As if having access to your Kindle library on your iPhone, Android phone, tablet and, er, Kindle wasn't enough, you can now read your books in your browser. That is, so long as you're using Google Chrome, or Safari on a computer or iPad.

The new Web app from Amazon is called Kindle Cloud Reader, and it works like this. Once you sign in with your Amazon account, it'll put all of the ebooks you've bought with that account in pleasing rows. Click on one (or tap it if you're using an iPad) and it'll open, spilling rays of literary light directly into your lobes.

Impressively, you can also download books from within the browser, and save them for offline reading.

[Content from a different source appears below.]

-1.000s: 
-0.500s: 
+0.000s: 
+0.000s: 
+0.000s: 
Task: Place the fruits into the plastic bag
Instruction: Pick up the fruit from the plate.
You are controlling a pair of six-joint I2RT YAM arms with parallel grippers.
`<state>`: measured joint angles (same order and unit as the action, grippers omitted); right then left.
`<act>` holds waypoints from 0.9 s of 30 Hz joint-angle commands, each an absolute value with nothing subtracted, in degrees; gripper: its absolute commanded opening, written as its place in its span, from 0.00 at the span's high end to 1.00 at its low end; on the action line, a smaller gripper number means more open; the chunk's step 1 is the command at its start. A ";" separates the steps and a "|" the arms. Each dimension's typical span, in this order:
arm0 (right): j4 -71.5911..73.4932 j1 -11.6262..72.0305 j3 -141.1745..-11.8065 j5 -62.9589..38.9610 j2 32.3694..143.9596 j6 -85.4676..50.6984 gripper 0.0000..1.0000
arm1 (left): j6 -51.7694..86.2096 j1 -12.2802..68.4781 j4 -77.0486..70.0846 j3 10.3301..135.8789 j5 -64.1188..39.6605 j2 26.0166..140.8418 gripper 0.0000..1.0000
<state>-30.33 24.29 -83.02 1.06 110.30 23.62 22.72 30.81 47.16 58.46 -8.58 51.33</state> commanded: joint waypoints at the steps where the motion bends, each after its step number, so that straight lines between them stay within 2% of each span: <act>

It works remarkably well, and would suit a little recreational reading in front of your PC, if you're bored on your lunch break and fancy procrastinating. Because it works on Google's Chrome Web browser, you could use this service as a Kindle app for your Chromebook, if you own one.

Apple dodging

We love the idea of accessing our Kindle books from just about anywhere, but there's a sneakier reason for Amazon introducing a Web-based reading app.

Apple recently changed its terms, so that app developers are no longer allowed to provide purchase links to outside sites within apps. Instead, anything you buy must be purchased within the app, and Apple takes a 30 per cent cut.

By letting people access books through the Safari browser, iPad users no longer need to go via the actual app, and they can purchase books without Apple taking its 30 per cent. It was predicted that Amazon would perform such a dodge as far back as February.

Sneaky stuff, though we'd rather there was one clearly defined way for consumers to buy Kindle ebooks on an iPad, rather than several different methods popping up as a result of Apple workarounds.

Still, we're impressed by how well the Chrome app works, and we're not complaining about more ways to access our Kindle library.